2. The method for automatically extracting the dispersion curve of the seismic surface wave of oil according to claim 1, characterized in that, In step three, the threshold p is taken as 0.9 times the amplitude of the point with the maximum amplitude in the frequency dispersion energy spectrum.

3. The method for automatically extracting the petroleum seismic surface wave dispersion curve according to claim 1, characterized in that, Step three is to generate a mask with the same size and dimension as the frequency dispersion energy spectrum image obtained in step two, and assign values to the pixels at different positions in the mask. Through threshold processing, a mask M with 0 / 1 values is generated.
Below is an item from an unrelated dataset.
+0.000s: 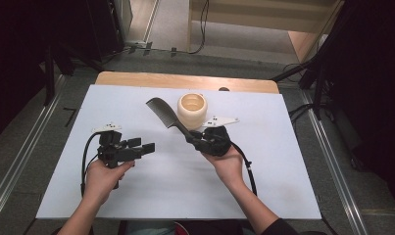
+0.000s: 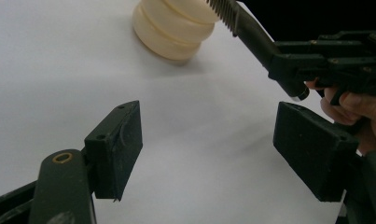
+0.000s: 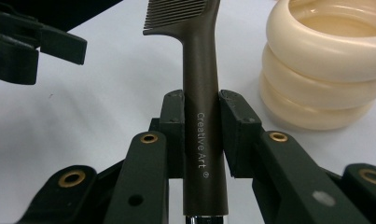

4. The method for automatically extracting the petroleum seismic surface wave dispersion curve according to claim 1, characterized in that, In step four, the morphological dilation processing uses a flat disc structure with a radius of 3 as the structure function of the dilation processing.

5. The method for automatically extracting the petroleum seismic surface wave dispersion curve according to claim 1, characterized in that, In step six, the morphological erosion processing uses a flat disc structure with a radius of 3 as the structure function of the erosion processing.

6. The method for automatically extracting the petroleum seismic surface wave dispersion curve according to claim 1, characterized in that, In step seven, the mask is used to "screen" the original frequency dispersion energy spectrum. The frequency dispersion energy corresponding to the positions with pixel value 1 in the mask is retained, and the frequency dispersion energy at the remaining positions is set to zero. The result is a frequency dispersion energy spectrum containing only the surface wave dispersion strip, providing a basis for automatic extraction of the dispersion curve.